Great Expectations (1985 Miniseries)


I received this miniseries as part of a "Charles Dickens" boxed set, including also Oliver Twist, Bleak House and Hard Times, amongst one or two more. I had read the novel, Great Expectations, some time back. I think I would have been about 14-15, so a decade an a half ago. I was sure I would love it when I started reading it, but by the end, I was pretty sure I hated it. It struck me as a series of poorly, barely stictched together scenes in which everything worked out with a couple of twists and surprise: an ending. Had it not been for Tale of Two Cities, I would likely have given up on Dickens with that one book. (Note: that is the fate that has happened to many, nearly everyone I ask with a bone to pick with Dickens, attributes said bone to reading Great Expectactions in high school.)

With the passing of a decade and a half, though, as well as the ability to see it in a new light (and as a mini-series instead of a book), and with Harold Bloom's claim that he identifies with Pip more than most other Dickens' characters; I felt I should give it a second chance.

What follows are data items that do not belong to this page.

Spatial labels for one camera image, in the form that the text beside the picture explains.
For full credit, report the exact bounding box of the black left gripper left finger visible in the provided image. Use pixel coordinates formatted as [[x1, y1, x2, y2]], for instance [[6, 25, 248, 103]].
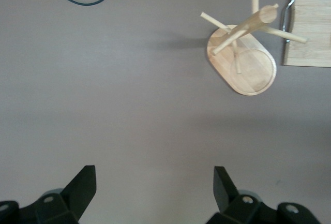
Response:
[[0, 165, 97, 224]]

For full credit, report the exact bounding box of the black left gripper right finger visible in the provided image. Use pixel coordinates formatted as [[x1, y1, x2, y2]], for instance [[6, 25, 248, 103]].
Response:
[[206, 166, 320, 224]]

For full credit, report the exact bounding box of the wooden mug tree stand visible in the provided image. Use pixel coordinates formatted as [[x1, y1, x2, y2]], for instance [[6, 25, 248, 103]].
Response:
[[200, 0, 309, 96]]

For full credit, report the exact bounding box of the bamboo cutting board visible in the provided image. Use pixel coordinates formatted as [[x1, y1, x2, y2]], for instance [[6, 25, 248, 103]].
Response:
[[281, 0, 331, 68]]

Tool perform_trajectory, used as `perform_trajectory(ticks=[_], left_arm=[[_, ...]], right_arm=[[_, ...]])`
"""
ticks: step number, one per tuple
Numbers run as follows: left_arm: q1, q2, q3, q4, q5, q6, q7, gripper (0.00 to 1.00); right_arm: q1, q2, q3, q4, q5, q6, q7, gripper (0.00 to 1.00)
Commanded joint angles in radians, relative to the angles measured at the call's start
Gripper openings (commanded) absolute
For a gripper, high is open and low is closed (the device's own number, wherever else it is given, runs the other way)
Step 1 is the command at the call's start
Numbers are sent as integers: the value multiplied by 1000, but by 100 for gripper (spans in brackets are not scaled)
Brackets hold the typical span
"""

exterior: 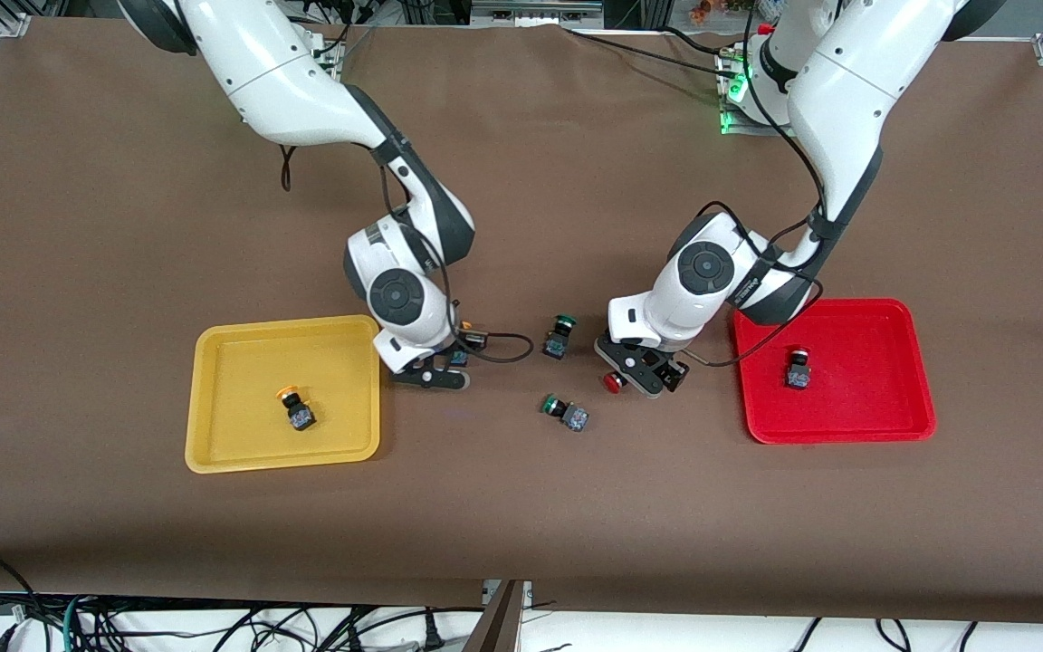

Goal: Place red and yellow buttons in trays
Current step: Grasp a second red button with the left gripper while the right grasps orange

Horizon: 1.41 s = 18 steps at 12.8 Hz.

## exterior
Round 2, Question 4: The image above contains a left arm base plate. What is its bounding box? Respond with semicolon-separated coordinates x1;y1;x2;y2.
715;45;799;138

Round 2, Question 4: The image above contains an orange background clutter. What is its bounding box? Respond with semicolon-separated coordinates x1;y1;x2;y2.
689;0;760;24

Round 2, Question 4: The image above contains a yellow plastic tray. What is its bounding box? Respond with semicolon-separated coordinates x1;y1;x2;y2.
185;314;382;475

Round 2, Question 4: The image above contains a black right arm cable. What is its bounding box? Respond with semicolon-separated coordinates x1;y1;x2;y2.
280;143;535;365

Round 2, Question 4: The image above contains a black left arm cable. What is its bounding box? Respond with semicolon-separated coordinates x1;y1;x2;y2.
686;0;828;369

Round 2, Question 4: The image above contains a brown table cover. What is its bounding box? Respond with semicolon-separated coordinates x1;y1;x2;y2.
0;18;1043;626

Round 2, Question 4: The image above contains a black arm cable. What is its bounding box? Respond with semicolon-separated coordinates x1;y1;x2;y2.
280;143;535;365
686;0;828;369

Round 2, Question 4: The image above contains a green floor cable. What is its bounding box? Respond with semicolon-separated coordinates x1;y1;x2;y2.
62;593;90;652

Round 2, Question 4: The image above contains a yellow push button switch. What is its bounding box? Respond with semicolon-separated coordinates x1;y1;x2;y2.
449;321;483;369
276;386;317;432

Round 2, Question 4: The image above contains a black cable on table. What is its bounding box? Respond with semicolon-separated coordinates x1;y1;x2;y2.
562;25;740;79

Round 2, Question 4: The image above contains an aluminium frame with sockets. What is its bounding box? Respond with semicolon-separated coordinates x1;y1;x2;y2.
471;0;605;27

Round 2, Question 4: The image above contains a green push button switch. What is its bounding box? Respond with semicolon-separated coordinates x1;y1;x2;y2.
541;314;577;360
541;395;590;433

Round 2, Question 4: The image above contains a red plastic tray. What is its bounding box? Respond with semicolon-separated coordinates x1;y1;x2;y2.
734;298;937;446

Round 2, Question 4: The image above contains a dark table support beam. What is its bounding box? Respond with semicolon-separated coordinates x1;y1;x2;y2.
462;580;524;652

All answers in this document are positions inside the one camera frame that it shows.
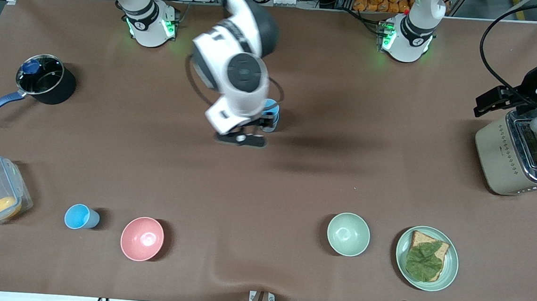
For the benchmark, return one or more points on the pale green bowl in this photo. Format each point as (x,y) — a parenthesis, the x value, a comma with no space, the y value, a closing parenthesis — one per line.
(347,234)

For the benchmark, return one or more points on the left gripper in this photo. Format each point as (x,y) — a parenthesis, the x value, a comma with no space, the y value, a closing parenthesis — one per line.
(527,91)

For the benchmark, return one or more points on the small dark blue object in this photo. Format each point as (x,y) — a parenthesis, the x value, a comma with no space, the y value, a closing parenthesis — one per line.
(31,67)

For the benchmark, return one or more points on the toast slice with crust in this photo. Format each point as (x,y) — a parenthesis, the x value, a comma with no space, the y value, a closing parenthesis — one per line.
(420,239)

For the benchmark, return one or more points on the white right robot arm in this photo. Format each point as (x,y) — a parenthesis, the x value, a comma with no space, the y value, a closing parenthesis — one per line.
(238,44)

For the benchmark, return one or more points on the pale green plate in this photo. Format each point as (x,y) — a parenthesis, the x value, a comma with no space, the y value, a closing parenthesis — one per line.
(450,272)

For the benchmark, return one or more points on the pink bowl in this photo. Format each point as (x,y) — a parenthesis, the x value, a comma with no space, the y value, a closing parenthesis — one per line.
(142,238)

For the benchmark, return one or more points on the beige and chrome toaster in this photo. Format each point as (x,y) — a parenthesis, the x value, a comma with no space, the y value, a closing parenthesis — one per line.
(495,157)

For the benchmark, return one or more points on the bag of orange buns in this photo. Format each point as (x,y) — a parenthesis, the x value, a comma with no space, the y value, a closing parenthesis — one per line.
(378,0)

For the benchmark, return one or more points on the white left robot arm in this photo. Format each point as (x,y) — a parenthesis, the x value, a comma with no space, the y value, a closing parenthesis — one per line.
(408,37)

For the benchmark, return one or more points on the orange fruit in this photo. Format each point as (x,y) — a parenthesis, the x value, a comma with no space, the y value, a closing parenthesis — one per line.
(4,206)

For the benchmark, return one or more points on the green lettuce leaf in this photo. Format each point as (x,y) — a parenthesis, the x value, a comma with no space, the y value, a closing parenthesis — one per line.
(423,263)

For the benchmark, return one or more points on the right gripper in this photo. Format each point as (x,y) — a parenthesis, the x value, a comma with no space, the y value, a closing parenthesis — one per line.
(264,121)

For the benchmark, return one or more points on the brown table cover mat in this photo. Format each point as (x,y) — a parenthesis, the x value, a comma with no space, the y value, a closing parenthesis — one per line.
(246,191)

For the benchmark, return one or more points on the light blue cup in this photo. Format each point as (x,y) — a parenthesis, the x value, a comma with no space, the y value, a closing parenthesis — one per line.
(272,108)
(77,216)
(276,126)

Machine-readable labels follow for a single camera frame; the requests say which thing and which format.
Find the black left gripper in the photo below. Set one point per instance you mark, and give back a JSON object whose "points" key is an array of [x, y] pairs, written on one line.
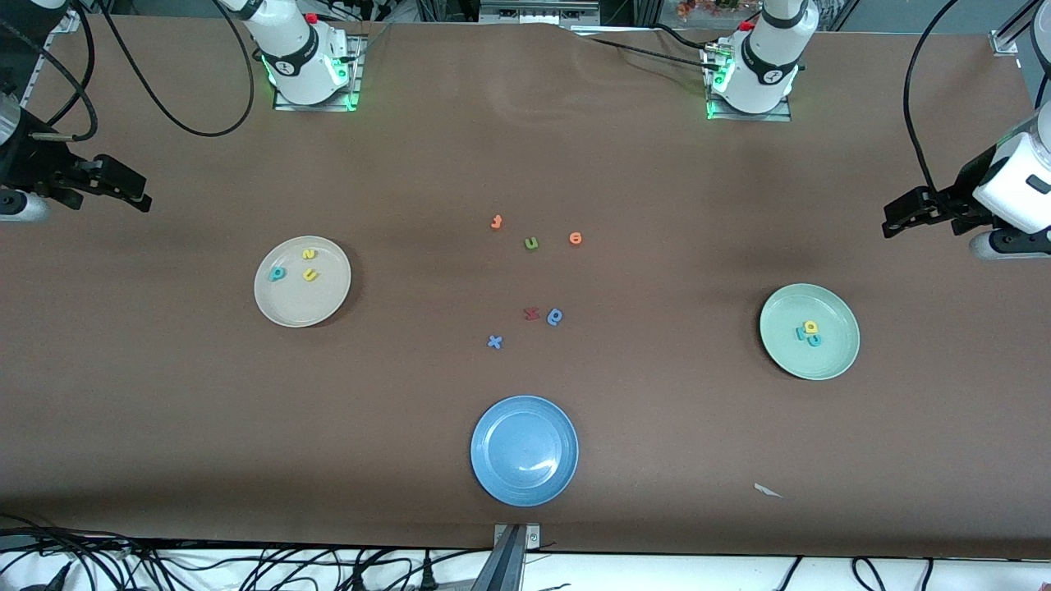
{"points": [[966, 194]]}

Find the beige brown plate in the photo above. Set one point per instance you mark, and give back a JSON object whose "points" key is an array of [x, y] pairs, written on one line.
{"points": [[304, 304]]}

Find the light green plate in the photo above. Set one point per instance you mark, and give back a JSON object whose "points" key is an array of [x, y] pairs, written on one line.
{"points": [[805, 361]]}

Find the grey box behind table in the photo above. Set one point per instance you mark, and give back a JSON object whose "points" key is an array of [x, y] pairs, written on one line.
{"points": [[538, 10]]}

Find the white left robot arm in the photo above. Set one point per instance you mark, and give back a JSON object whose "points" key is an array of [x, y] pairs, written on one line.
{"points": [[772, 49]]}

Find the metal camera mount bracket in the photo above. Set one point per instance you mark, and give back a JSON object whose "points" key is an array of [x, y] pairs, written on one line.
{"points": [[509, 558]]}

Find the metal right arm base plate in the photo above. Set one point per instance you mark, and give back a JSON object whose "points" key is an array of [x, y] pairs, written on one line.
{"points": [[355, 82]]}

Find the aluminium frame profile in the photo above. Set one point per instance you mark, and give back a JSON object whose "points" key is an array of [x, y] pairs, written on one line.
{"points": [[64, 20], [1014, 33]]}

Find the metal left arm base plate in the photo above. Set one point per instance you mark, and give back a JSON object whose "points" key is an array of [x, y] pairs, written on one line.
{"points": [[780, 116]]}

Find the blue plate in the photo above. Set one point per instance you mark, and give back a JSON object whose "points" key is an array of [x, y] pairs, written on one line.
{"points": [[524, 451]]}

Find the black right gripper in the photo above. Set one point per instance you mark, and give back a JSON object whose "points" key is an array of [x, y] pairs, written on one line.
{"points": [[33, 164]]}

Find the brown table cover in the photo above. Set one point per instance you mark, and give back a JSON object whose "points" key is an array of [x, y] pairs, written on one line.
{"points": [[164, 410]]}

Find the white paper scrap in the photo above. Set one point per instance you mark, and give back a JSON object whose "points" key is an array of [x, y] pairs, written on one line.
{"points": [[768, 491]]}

For those not in the know, or in the somewhat forgot, Great Expectations is about a young man named Pip who is raised by a poor blacksmith, but longs for something more. He gets his chance with a large side-order of pride and greed. His story is sort of a Christmas Carol in reverse. Pip is one of the most honestly human characters Dickens wrote: never a bad person, even when foolish, and it is hard to really hate him for his idiocy; as much as it hard to forgive him. He is a flesh and blood character that is taken as both good and bad at once. This, and its generally straightforward plot, is probably why it is often singled out as a common summer reading list title.

The 1981 miniseries opens true to form for most 1970s' and -80's BBC miniseries. True to dialogue with murky sets and badly mixed sound. It has that same absence of score and a habit of focusing on characters' faces. It stretches 12 episodes (11 of which are 25 or so minutes long, one of which is double length) and occupies a good 5-6 hours of time. I decided it was best to watch it in bursts, an episode or three over a couple of weeks.

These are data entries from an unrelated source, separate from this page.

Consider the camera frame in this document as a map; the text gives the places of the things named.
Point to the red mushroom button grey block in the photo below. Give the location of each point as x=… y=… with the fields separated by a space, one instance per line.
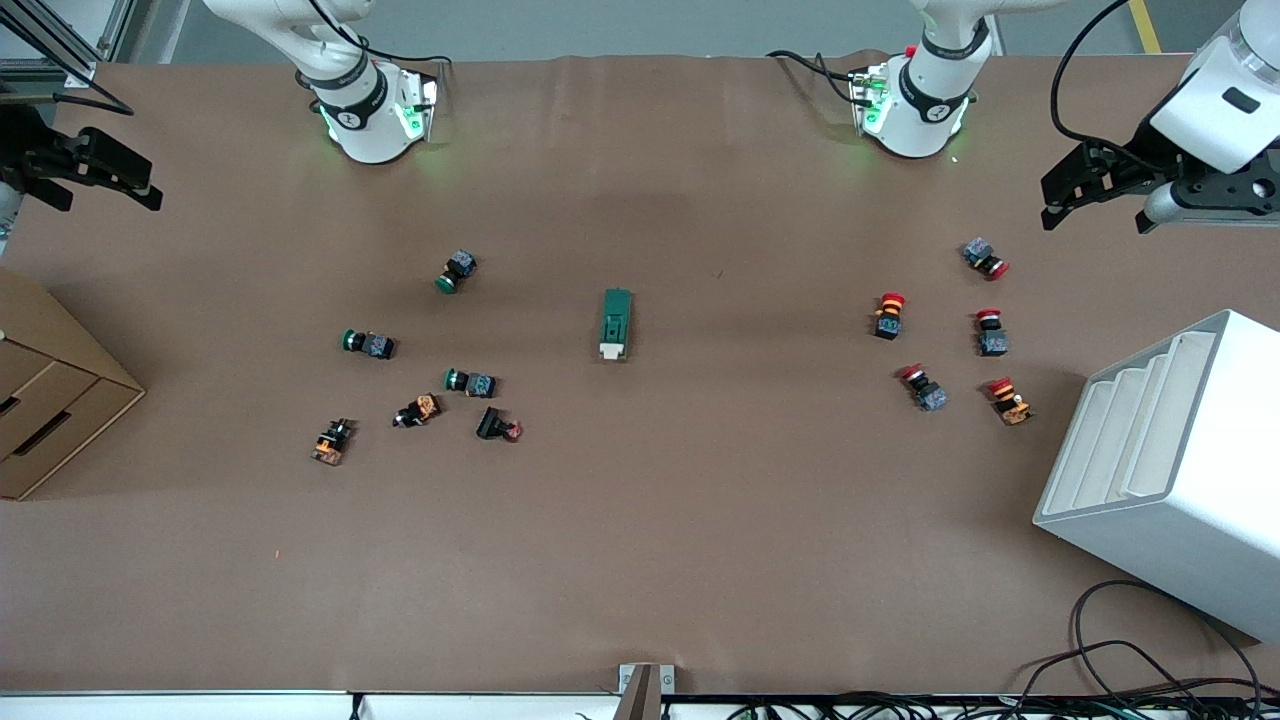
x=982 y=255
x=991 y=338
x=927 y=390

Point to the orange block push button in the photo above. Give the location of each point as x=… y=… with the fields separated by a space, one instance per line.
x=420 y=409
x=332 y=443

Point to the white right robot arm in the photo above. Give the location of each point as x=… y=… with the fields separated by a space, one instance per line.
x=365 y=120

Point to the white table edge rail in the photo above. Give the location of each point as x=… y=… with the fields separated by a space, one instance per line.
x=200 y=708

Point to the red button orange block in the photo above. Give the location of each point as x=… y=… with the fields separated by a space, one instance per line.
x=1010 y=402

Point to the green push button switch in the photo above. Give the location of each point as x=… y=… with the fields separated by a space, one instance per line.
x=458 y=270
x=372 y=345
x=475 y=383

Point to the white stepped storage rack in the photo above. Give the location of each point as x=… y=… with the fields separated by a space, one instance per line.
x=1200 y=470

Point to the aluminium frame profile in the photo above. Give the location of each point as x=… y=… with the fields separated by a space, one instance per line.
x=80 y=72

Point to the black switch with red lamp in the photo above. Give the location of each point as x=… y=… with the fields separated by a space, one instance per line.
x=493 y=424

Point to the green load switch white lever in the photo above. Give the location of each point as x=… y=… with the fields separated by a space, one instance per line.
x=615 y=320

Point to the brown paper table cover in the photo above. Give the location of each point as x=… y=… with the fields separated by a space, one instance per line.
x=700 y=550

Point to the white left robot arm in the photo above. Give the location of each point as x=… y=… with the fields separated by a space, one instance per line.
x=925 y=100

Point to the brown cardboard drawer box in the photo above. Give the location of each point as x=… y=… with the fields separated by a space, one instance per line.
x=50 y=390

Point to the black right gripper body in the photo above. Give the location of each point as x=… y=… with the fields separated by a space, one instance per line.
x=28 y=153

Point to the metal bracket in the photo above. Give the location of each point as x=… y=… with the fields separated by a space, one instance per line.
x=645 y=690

There are two major things that I did not like about this production. The first is the acting of Stratford Johns as Magwitch. While Johns was perfect for the playing of the reformable convict through many scenes, when quiet, the believability of such falls a bit to the side. He copes with the balance between the criminal and the lovable by rasphy whiskers and dunderheaded looks. Had he been more agressively lovable, it would have been better. The other bit, and the major flaw of the production was, unfortunately, Julian Amyes direction. Amyes spent too much time lost between the close ups and far away pans, and often lost the important shot in the middle. Some of his scenes had a wondrous immediacy, but far too many had the look of a staged production. He also allowed his troupe to lapse into mumble mode too often. Effective as it is to show their consternation, it kills the effect when the watcher is as left behind from the monologue as the other characters in the room.

There was much to enjoy, though. While the central characters of Pip (Gerry Sundquist) and Estella (the very attractive Sarah-Jane Varley) were only middling, Tim Munro played a delightful Herbert Pocket. Added to this was Derek Francis as the stern but earnest Jaggers and Colin Jeavons as the "nearly a fool" Wemmick. These three supporting males were my favorite part, along with the Phillip Joseph as the slightly too comic Joe. James Andrew Hall's screenplay managed to get all the important bits in, and make all the subplots loop back around pleasantly. I'll admit that it is too long for me to really remember the book and so I have no idea how much it deviates. The scenes I recall seem about right, and that is all I can say about that.

This version's biggest strength, and biggest weakness, is its earnest portrayal of the original subject. Down to Matthew Pocket's not-quite-right-for-tv mannerisms; this version is about bringing Dickens as-is to the screen. It probably won't win over any newcomers, but I recommend it to people who have to read the book, or had to the read book. It will probably make more sense as to why you were meant to care, for the latter, and will save up time to read a better Dickens, such as Bleak House, for the former.